A person Counting Pak Currency. — AFP/File
#Unsustainable #fiscal #deficit
LAHORE: If Pakistan fails to resolve structural issues in its economy and continues a permanent fiscal deficit for more than 5-7 years, it may face debt crisis or economic elimination.
Although the present government has achieved some success in economic stability, it has yet to deal with numerous issues that are hindering long -term stability. The country’s annual fiscal deficit is viable as long as it receives financial support through domestic and external sources without debt crisis, hypertension or economic elimination. However, the stability of the permanent fiscal deficit depends on several factors.
Pakistan’s fiscal deficit has been permanently between 6-8 percent of the GDP in recent years, which shows that the government is spending more than the accumulation of revenue. For developing countries, a sustainable financial deficit is generally considered 3-4 % of GDP. Instead of generating the necessary taxes, the government keeps relying on borrowing.

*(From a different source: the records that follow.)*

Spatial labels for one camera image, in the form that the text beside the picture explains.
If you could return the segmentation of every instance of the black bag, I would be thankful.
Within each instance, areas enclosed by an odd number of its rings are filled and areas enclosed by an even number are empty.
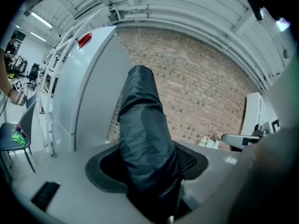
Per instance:
[[[182,176],[149,68],[136,65],[130,70],[118,122],[128,198],[149,220],[164,223],[175,215]]]

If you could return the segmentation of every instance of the person's arm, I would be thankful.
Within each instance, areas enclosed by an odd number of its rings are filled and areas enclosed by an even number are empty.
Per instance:
[[[8,96],[9,91],[12,89],[12,86],[7,78],[5,62],[4,62],[4,50],[0,49],[0,90]],[[12,90],[9,94],[9,98],[14,101],[18,92]]]
[[[15,56],[15,45],[13,46],[13,48],[11,49],[11,51],[9,53],[10,59],[13,59],[14,56]]]

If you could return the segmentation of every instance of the ceiling light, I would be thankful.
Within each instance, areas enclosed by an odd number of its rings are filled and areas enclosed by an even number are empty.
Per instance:
[[[261,13],[261,16],[262,16],[262,19],[263,19],[263,11],[261,10],[260,13]]]
[[[278,25],[279,30],[281,32],[283,32],[290,26],[290,23],[288,23],[284,18],[281,18],[278,21],[276,21],[276,24]]]
[[[31,12],[31,15],[34,16],[36,19],[40,20],[43,24],[45,24],[47,27],[52,28],[53,26],[48,23],[47,21],[45,21],[43,18],[41,18],[40,16],[38,16],[37,14],[35,14],[34,12]]]
[[[36,36],[37,38],[41,39],[42,41],[46,41],[45,39],[41,38],[40,36],[38,36],[37,34],[33,33],[33,32],[30,32],[33,36]]]

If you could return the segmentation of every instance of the white pipe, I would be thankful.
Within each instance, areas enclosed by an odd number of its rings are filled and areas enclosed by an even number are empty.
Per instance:
[[[48,91],[48,97],[47,97],[47,105],[46,105],[46,109],[45,109],[45,116],[46,116],[46,133],[47,133],[47,143],[48,143],[48,147],[51,147],[51,143],[50,143],[50,135],[49,135],[49,105],[50,105],[50,98],[51,98],[51,93],[52,93],[52,89],[53,89],[53,85],[54,85],[54,82],[55,82],[55,77],[57,76],[57,73],[58,73],[58,70],[60,68],[60,65],[62,63],[62,60],[66,54],[66,52],[69,50],[69,48],[71,47],[71,45],[73,44],[73,42],[75,41],[75,39],[77,38],[77,36],[79,35],[79,33],[81,32],[81,30],[83,29],[83,27],[85,25],[87,25],[89,23],[89,21],[94,18],[98,13],[100,13],[100,11],[102,10],[102,8],[95,12],[94,14],[92,14],[91,16],[87,17],[87,18],[84,18],[81,22],[79,22],[77,25],[74,25],[72,28],[70,28],[68,30],[68,32],[65,33],[65,35],[63,36],[62,40],[60,41],[59,45],[61,46],[67,35],[72,31],[74,30],[79,24],[82,24],[84,21],[85,23],[76,31],[75,35],[69,40],[69,42],[67,43],[67,46],[66,48],[64,49],[64,51],[62,52],[55,68],[54,68],[54,71],[53,71],[53,76],[51,77],[51,82],[50,82],[50,85],[49,85],[49,91]]]
[[[129,7],[129,5],[128,5],[128,4],[118,5],[118,6],[114,6],[114,7],[112,7],[112,8],[110,9],[110,11],[114,11],[116,8],[117,8],[117,10],[119,10],[119,11],[124,11],[124,9],[125,9],[126,7]]]
[[[60,50],[61,48],[65,47],[68,43],[70,42],[70,39],[65,41],[63,44],[61,44],[61,46],[56,48],[56,51]]]
[[[212,29],[209,29],[207,27],[205,27],[202,24],[199,24],[197,22],[193,22],[193,21],[189,21],[180,17],[176,17],[176,16],[171,16],[171,15],[164,15],[164,14],[127,14],[125,15],[126,19],[132,19],[135,18],[135,20],[137,20],[138,18],[154,18],[154,19],[159,19],[160,21],[162,20],[168,20],[168,21],[175,21],[175,22],[179,22],[179,23],[185,23],[187,26],[193,26],[195,28],[199,28],[201,30],[206,31],[208,34],[212,34],[215,37],[219,37],[219,35]],[[224,42],[226,42],[226,38],[224,37],[220,37]],[[265,82],[265,80],[263,79],[262,75],[259,73],[258,70],[256,70],[255,65],[251,62],[251,60],[247,57],[247,55],[241,51],[236,45],[234,45],[233,43],[230,44],[230,47],[232,49],[234,49],[235,51],[237,51],[245,60],[246,62],[249,64],[249,66],[252,68],[252,70],[256,71],[257,76],[259,77],[259,79],[262,81],[263,85],[262,87],[265,86],[266,89],[268,89],[268,85]]]
[[[145,10],[148,8],[148,5],[138,5],[133,7],[122,7],[122,11],[132,11],[132,10]]]
[[[51,58],[50,58],[50,60],[49,60],[48,66],[47,66],[47,68],[45,69],[45,75],[43,76],[42,86],[41,86],[42,90],[44,89],[44,87],[45,87],[45,83],[46,83],[47,69],[49,69],[49,67],[52,67],[55,56],[56,56],[56,50],[54,50],[54,53],[52,54],[52,56],[51,56]]]
[[[134,19],[134,18],[147,18],[148,17],[148,13],[139,13],[139,14],[126,14],[125,18],[126,19]]]
[[[221,26],[220,24],[218,24],[217,22],[213,21],[212,19],[209,19],[203,15],[200,15],[196,12],[192,12],[192,11],[188,11],[179,7],[170,7],[170,6],[162,6],[162,5],[141,5],[141,6],[132,6],[132,7],[127,7],[127,8],[120,8],[120,10],[122,11],[132,11],[132,10],[137,10],[137,9],[148,9],[148,10],[164,10],[164,11],[169,11],[169,12],[175,12],[175,13],[182,13],[184,15],[189,15],[192,17],[195,17],[197,19],[200,19],[202,21],[208,22],[209,24],[211,24],[212,26],[218,28],[219,30],[221,30],[222,32],[225,32],[227,35],[229,35],[230,37],[232,37],[238,44],[240,44],[245,50],[246,52],[248,52],[248,54],[253,58],[253,60],[259,65],[259,67],[262,70],[263,75],[266,78],[266,81],[268,82],[268,84],[271,86],[272,85],[272,81],[269,79],[268,74],[266,73],[266,71],[264,70],[261,62],[258,60],[258,58],[255,56],[255,54],[251,51],[251,49],[238,37],[236,36],[231,30],[224,28],[223,26]]]
[[[181,23],[177,23],[177,22],[173,22],[173,21],[167,21],[167,20],[161,20],[161,19],[152,19],[152,18],[130,18],[130,19],[122,19],[119,22],[124,22],[124,21],[150,21],[150,22],[159,22],[159,23],[165,23],[165,24],[170,24],[170,25],[174,25],[177,27],[181,27],[184,29],[188,29],[194,33],[197,33],[199,35],[202,35],[204,37],[206,37],[207,39],[213,41],[214,43],[220,45],[221,47],[223,47],[223,50],[226,50],[228,52],[230,52],[234,57],[236,57],[236,59],[238,59],[238,61],[240,61],[241,64],[244,65],[244,67],[246,68],[246,70],[252,75],[252,77],[254,78],[254,82],[257,83],[258,88],[264,90],[263,85],[261,84],[261,82],[258,80],[258,78],[256,77],[256,74],[253,73],[253,71],[251,69],[248,68],[248,66],[231,50],[229,50],[229,48],[227,46],[225,46],[223,43],[221,43],[220,41],[216,40],[215,38],[213,38],[212,36],[209,36],[209,34],[201,32],[200,30],[194,29],[192,27],[183,25]]]

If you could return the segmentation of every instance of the chair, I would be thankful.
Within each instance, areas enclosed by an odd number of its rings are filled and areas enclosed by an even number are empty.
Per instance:
[[[5,171],[7,172],[7,175],[9,177],[9,180],[12,180],[12,176],[10,175],[8,168],[5,165],[5,162],[3,160],[3,157],[1,155],[1,151],[7,151],[8,156],[9,156],[9,151],[14,151],[14,150],[24,150],[25,156],[27,158],[27,161],[33,170],[33,172],[36,172],[35,169],[32,166],[32,163],[28,157],[28,154],[26,152],[26,148],[29,149],[30,154],[31,149],[30,149],[30,144],[31,144],[31,125],[32,125],[32,118],[33,118],[33,112],[34,112],[34,107],[36,103],[36,93],[27,100],[26,102],[26,112],[22,115],[21,120],[19,122],[20,127],[22,129],[22,132],[25,134],[24,140],[25,140],[25,146],[20,146],[19,143],[14,142],[11,138],[13,130],[15,128],[14,123],[3,123],[0,128],[0,159],[1,162],[4,166]]]

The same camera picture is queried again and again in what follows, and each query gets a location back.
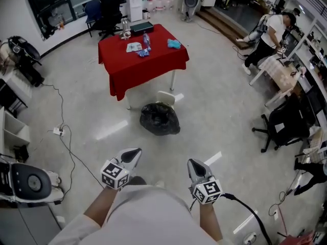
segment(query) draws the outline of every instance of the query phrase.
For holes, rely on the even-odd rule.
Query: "black office chair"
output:
[[[269,120],[264,114],[261,115],[261,118],[264,119],[267,129],[252,128],[252,131],[268,134],[266,146],[264,149],[261,149],[262,153],[267,151],[271,140],[276,143],[275,150],[278,150],[283,145],[288,146],[302,141],[310,135],[307,121],[302,114],[301,104],[294,93],[283,104],[272,111]]]
[[[102,17],[92,26],[93,30],[100,30],[99,35],[103,35],[101,40],[115,32],[122,31],[116,25],[121,22],[123,15],[119,8],[123,0],[100,0]]]

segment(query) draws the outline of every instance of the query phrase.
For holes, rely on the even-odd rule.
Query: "office chair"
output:
[[[100,0],[92,0],[88,2],[85,5],[84,12],[87,15],[87,19],[86,19],[87,29],[88,32],[90,33],[90,37],[92,37],[91,34],[92,23],[98,21],[102,17]]]
[[[120,32],[116,26],[121,22],[123,15],[119,8],[123,0],[100,0],[102,17],[95,22],[92,26],[93,30],[100,30],[99,35],[103,35],[101,40],[105,39],[108,35],[114,35],[115,32]]]
[[[296,96],[291,96],[279,107],[272,111],[269,120],[266,115],[261,115],[264,119],[267,129],[252,128],[252,131],[262,132],[268,134],[268,139],[264,149],[261,153],[265,153],[268,149],[269,143],[273,140],[276,143],[275,150],[285,145],[302,141],[310,135],[307,121],[302,115],[302,107]]]

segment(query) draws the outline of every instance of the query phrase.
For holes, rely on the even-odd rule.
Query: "white sleeve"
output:
[[[279,19],[278,15],[273,15],[271,18],[268,19],[267,21],[267,26],[272,27],[276,32],[279,28],[279,26],[281,25],[281,21]]]
[[[82,239],[100,230],[100,226],[84,214],[78,215],[70,222],[49,245],[77,245]]]

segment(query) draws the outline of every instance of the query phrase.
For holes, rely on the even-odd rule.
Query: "black bag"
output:
[[[139,122],[145,129],[157,136],[180,132],[175,111],[163,103],[145,105],[142,108]]]

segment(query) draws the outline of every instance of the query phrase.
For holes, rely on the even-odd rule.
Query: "red tablecloth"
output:
[[[149,33],[150,56],[140,57],[136,52],[126,52],[127,44],[139,42],[145,49],[143,36],[121,40],[119,35],[99,42],[99,64],[109,73],[110,94],[120,101],[125,92],[137,85],[176,69],[186,69],[189,55],[182,45],[181,49],[168,48],[167,40],[176,39],[162,25],[155,24]]]

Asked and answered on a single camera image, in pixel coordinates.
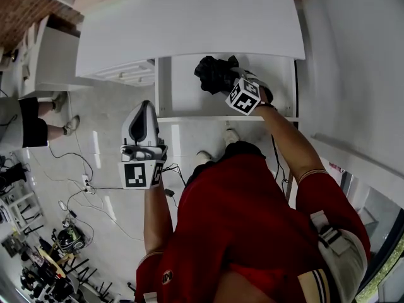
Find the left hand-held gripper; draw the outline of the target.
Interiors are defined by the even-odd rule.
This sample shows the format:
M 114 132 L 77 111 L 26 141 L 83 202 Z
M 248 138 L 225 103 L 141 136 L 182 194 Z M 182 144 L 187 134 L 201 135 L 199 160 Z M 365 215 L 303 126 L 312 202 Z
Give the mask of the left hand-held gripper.
M 158 133 L 154 105 L 145 100 L 135 107 L 122 125 L 124 145 L 120 149 L 118 168 L 124 189 L 153 189 L 160 184 L 168 146 Z

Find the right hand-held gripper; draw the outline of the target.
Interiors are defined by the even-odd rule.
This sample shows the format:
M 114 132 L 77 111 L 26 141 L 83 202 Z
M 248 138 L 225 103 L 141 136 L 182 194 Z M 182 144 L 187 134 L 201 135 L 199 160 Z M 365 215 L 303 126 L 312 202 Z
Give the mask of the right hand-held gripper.
M 266 83 L 243 68 L 234 67 L 230 70 L 239 75 L 226 99 L 231 109 L 249 116 L 256 107 L 273 107 L 273 94 Z

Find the white drawer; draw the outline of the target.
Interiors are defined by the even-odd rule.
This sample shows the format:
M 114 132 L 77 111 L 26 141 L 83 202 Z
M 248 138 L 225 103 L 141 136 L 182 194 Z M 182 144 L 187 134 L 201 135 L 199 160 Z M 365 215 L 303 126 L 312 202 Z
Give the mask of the white drawer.
M 294 59 L 283 56 L 236 54 L 242 68 L 268 84 L 274 95 L 273 105 L 289 121 L 299 116 L 297 70 Z M 204 54 L 163 57 L 156 62 L 155 110 L 159 122 L 191 120 L 260 121 L 231 109 L 226 96 L 211 95 L 201 89 L 194 70 Z

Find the person's left forearm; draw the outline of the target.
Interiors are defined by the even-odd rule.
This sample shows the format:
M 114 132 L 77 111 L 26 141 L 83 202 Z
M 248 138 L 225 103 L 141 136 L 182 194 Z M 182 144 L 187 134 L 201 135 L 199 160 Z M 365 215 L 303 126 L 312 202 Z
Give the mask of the person's left forearm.
M 145 251 L 163 251 L 173 234 L 173 224 L 162 181 L 158 187 L 145 190 L 144 204 Z

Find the person's right forearm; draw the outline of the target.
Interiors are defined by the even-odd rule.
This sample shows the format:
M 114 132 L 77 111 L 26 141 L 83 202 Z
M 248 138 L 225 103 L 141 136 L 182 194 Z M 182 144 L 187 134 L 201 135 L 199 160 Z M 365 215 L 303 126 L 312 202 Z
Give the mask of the person's right forearm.
M 291 122 L 269 106 L 257 107 L 255 111 L 264 119 L 298 184 L 308 175 L 327 173 L 315 149 Z

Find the white furniture panel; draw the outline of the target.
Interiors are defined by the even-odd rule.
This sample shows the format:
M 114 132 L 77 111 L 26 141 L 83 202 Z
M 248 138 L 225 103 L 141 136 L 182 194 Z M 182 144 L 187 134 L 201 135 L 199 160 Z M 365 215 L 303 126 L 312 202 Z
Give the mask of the white furniture panel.
M 305 59 L 294 0 L 122 0 L 88 13 L 76 75 L 167 56 L 246 53 Z

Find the person's white shoe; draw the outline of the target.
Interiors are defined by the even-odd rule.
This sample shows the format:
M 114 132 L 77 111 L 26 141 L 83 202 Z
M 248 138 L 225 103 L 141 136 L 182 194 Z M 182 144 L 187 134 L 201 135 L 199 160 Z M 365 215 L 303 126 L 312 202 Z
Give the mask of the person's white shoe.
M 214 158 L 207 151 L 199 151 L 195 156 L 196 165 L 215 164 Z
M 225 142 L 225 146 L 229 146 L 232 143 L 240 141 L 240 137 L 234 129 L 227 129 L 224 132 L 223 140 Z

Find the person's left white shoe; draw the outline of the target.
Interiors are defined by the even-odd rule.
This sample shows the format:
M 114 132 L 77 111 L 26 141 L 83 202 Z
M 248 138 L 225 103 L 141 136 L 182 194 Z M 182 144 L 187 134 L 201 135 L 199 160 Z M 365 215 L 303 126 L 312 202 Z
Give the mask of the person's left white shoe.
M 199 151 L 195 156 L 196 165 L 215 164 L 214 158 L 207 151 Z

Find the person's black shorts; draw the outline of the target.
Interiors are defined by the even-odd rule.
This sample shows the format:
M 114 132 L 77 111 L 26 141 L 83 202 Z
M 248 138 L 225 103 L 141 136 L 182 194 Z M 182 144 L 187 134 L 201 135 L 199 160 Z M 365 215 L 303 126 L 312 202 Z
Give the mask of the person's black shorts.
M 235 143 L 231 143 L 228 146 L 226 146 L 225 152 L 219 160 L 212 159 L 210 154 L 205 151 L 200 151 L 198 155 L 204 155 L 205 157 L 203 160 L 200 160 L 199 164 L 197 164 L 197 166 L 195 167 L 193 173 L 186 182 L 186 186 L 192 183 L 197 178 L 197 176 L 199 176 L 200 173 L 202 173 L 204 170 L 234 156 L 254 155 L 259 156 L 263 159 L 266 158 L 257 146 L 248 143 L 246 141 L 236 141 Z

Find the white shelf unit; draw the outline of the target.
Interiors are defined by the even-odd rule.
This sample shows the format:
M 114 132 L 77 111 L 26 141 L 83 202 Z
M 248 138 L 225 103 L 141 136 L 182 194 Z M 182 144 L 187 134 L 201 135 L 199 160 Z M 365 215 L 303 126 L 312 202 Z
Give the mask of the white shelf unit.
M 21 62 L 22 97 L 36 92 L 74 91 L 93 86 L 93 80 L 76 76 L 79 38 L 39 23 L 35 44 Z

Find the person's red shirt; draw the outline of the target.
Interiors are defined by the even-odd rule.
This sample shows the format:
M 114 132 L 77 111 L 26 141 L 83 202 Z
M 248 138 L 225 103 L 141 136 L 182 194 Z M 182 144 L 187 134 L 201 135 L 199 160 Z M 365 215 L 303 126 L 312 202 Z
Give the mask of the person's red shirt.
M 227 272 L 275 303 L 306 303 L 299 276 L 326 273 L 331 303 L 341 303 L 319 252 L 311 215 L 324 211 L 334 229 L 369 238 L 334 178 L 316 173 L 298 186 L 291 208 L 265 159 L 237 155 L 204 170 L 184 190 L 177 225 L 163 251 L 147 255 L 136 272 L 136 303 L 213 303 Z

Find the dark helmet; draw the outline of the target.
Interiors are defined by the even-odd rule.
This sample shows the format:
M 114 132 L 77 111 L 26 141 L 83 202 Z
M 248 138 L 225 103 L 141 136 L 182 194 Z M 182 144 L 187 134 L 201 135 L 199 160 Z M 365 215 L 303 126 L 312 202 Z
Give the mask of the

This growing loan has significantly increased Pakistan’s debt burden. The total public debt of this country is 90 % of GDP, which exceeds the 60 % limit proposed by the IMF. The central bank’s policy rate is reduced by 11 % and a stable rupee also uses more than 50 % of government income in interest payments in this loan service. Due to the high level of debt, Pakistan is struggling to secure less cost -cost loans from donor agencies and relies rapidly to domestic banks and external lenders’ high interest, short -term loans, which Increases challenges.
Permanent fiscal deficit loses investors’ confidence and helps in currency deportation, which increases the cost of foreign loans payments and makes the deficit more difficult. As a result, the power to purchase high inflation further decreases, destroying economic instability.
The lowest tax globally in Pakistan is the GDP ratio, which is only 9-10 %. Without a meaningful tax reform, the government will continue to fight with the deficit financing. In comparison, India’s tax ratio reached a high level of 18.5 % in the financial year 2023-24, including 11.7 percent from the central government and 6.8 percent from the state governments. Unlike Pakistan, where provincial tax collection only accounts for about 1.0 percent of the federal tax revenue, Indian states play a far more important role in demonstrating a more balanced financial structure.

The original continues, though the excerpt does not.